● **Requirement**:
Return the whole listing, line for line, without the pictures in it.

● **Data below**:
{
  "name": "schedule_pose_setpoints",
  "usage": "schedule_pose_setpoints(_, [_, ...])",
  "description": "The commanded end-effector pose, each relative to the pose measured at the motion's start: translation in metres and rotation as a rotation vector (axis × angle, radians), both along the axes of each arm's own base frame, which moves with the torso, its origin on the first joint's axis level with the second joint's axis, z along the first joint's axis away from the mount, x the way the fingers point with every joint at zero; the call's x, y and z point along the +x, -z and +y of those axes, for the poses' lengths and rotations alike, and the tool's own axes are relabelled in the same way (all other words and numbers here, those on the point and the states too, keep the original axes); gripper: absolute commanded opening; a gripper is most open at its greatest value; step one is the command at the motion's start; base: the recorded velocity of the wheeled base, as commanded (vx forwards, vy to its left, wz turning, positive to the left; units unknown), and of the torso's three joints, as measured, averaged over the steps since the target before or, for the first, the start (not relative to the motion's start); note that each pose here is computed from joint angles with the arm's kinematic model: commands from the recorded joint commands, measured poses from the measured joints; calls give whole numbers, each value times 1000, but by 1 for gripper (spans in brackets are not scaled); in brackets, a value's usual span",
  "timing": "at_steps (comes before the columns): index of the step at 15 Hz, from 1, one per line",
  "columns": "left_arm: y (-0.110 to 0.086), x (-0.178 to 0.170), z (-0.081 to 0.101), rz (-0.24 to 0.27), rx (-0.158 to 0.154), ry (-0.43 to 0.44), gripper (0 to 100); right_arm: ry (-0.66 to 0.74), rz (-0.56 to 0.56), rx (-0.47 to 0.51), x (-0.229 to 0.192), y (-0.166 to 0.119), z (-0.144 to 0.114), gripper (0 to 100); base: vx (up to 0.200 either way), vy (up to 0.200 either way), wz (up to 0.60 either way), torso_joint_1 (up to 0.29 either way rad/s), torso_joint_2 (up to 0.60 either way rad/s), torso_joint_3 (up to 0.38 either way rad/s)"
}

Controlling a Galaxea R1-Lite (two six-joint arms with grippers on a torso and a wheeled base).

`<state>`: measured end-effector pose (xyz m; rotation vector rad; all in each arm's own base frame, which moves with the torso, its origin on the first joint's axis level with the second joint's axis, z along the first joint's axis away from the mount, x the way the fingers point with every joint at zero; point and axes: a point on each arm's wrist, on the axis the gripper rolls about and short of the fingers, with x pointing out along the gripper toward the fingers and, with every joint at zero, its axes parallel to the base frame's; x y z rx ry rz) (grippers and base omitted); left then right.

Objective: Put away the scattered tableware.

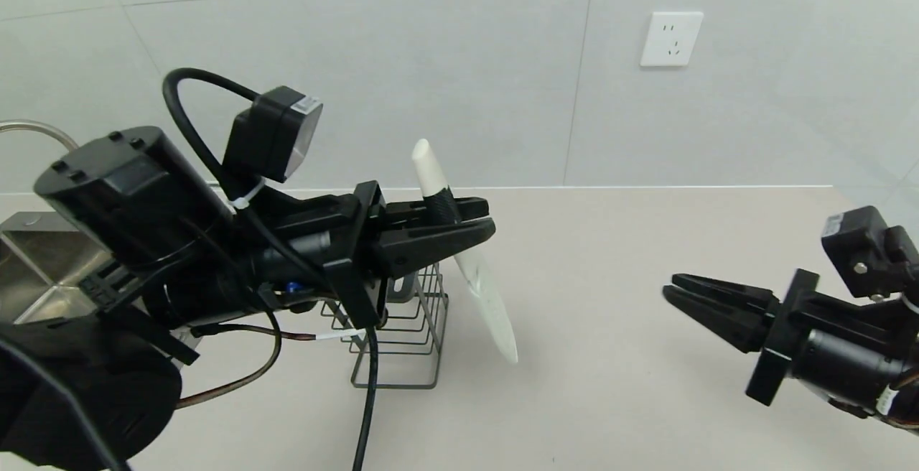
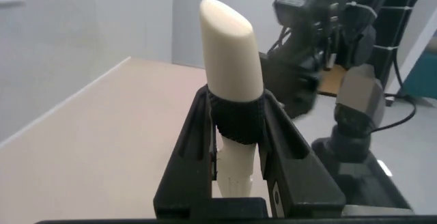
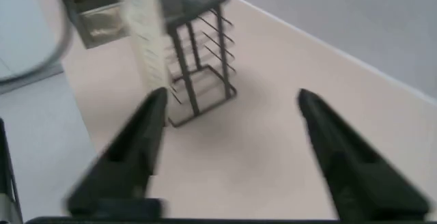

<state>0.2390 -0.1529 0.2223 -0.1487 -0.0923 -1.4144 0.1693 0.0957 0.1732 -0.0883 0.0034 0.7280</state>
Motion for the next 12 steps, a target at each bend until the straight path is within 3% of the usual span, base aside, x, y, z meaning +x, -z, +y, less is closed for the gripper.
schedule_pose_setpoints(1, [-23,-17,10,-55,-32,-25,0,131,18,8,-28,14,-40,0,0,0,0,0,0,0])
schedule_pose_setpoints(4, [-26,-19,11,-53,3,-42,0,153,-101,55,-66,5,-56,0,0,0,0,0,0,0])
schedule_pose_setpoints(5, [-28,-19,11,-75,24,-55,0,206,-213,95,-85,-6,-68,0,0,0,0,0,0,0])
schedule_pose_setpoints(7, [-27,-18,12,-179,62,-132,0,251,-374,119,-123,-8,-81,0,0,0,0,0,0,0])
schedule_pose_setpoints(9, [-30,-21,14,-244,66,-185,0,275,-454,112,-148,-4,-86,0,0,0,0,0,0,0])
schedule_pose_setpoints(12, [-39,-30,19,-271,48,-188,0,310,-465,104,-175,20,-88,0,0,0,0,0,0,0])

● **Result**:
{
  "name": "schedule_pose_setpoints",
  "usage": "schedule_pose_setpoints(_, [_, ...])",
  "description": "The commanded end-effector pose, each relative to the pose measured at the motion's start: translation in metres and rotation as a rotation vector (axis × angle, radians), both along the axes of each arm's own base frame, which moves with the torso, its origin on the first joint's axis level with the second joint's axis, z along the first joint's axis away from the mount, x the way the fingers point with every joint at zero; the call's x, y and z point along the +x, -z and +y of those axes, for the poses' lengths and rotations alike, and the tool's own axes are relabelled in the same way (all other words and numbers here, those on the point and the states too, keep the original axes); gripper: absolute commanded opening; a gripper is most open at its greatest value; step one is the command at the motion's start; base: the recorded velocity of the wheeled base, as commanded (vx forwards, vy to its left, wz turning, positive to the left; units unknown), and of the torso's three joints, as measured, averaged over the steps since the target before or, for the first, the start (not relative to the motion's start); note that each pose here is computed from joint angles with the arm's kinematic model: commands from the recorded joint commands, measured poses from the measured joints; calls give whole numbers, each value times 1000, but by 1 for gripper (spans in brackets are not scaled); in brackets, a value's usual span",
  "timing": "at_steps (comes before the columns): index of the step at 15 Hz, from 1, one per line",
  "columns": "left_arm: y (-0.110 to 0.086), x (-0.178 to 0.170), z (-0.081 to 0.101), rz (-0.24 to 0.27), rx (-0.158 to 0.154), ry (-0.43 to 0.44), gripper (0 to 100); right_arm: ry (-0.66 to 0.74), rz (-0.56 to 0.56), rx (-0.47 to 0.51), x (-0.229 to 0.192), y (-0.166 to 0.119), z (-0.144 to 0.114), gripper (0 to 100); base: vx (up to 0.200 either way), vy (up to 0.200 either way), wz (up to 0.60 either way), torso_joint_1 (up to 0.29 either way rad/s), torso_joint_2 (up to 0.60 either way rad/s), torso_joint_3 (up to 0.38 either way rad/s)"
}

Controlling a Galaxea R1-Lite (two six-joint arms with grippers on a torso and a wheeled base).

`<state>`: measured end-effector pose (xyz m; rotation vector rad; all in each arm's own base frame, which moves with the torso, its origin on the first joint's axis level with the second joint's axis, z along the first joint's axis away from the mount, x the way the fingers point with every joint at zero; point and axes: a point on each arm's wrist, on the axis the gripper rolls about and short of the fingers, with x pointing out along the gripper toward the fingers and, with every joint at zero, its axes parallel to the base frame's; x y z rx ry rz) (grippers and base omitted); left then right.

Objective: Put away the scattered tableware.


<state>0.2390 -0.1529 0.2223 -0.1487 -0.0923 -1.4144 0.1693 0.0957 0.1732 -0.0883 0.0034 0.7280</state>
Motion for the next 12 steps, a target at each bend until the straight path is within 3% of the usual span, base aside, x, y, z meaning +x, -z, +y, less is closed for the gripper.
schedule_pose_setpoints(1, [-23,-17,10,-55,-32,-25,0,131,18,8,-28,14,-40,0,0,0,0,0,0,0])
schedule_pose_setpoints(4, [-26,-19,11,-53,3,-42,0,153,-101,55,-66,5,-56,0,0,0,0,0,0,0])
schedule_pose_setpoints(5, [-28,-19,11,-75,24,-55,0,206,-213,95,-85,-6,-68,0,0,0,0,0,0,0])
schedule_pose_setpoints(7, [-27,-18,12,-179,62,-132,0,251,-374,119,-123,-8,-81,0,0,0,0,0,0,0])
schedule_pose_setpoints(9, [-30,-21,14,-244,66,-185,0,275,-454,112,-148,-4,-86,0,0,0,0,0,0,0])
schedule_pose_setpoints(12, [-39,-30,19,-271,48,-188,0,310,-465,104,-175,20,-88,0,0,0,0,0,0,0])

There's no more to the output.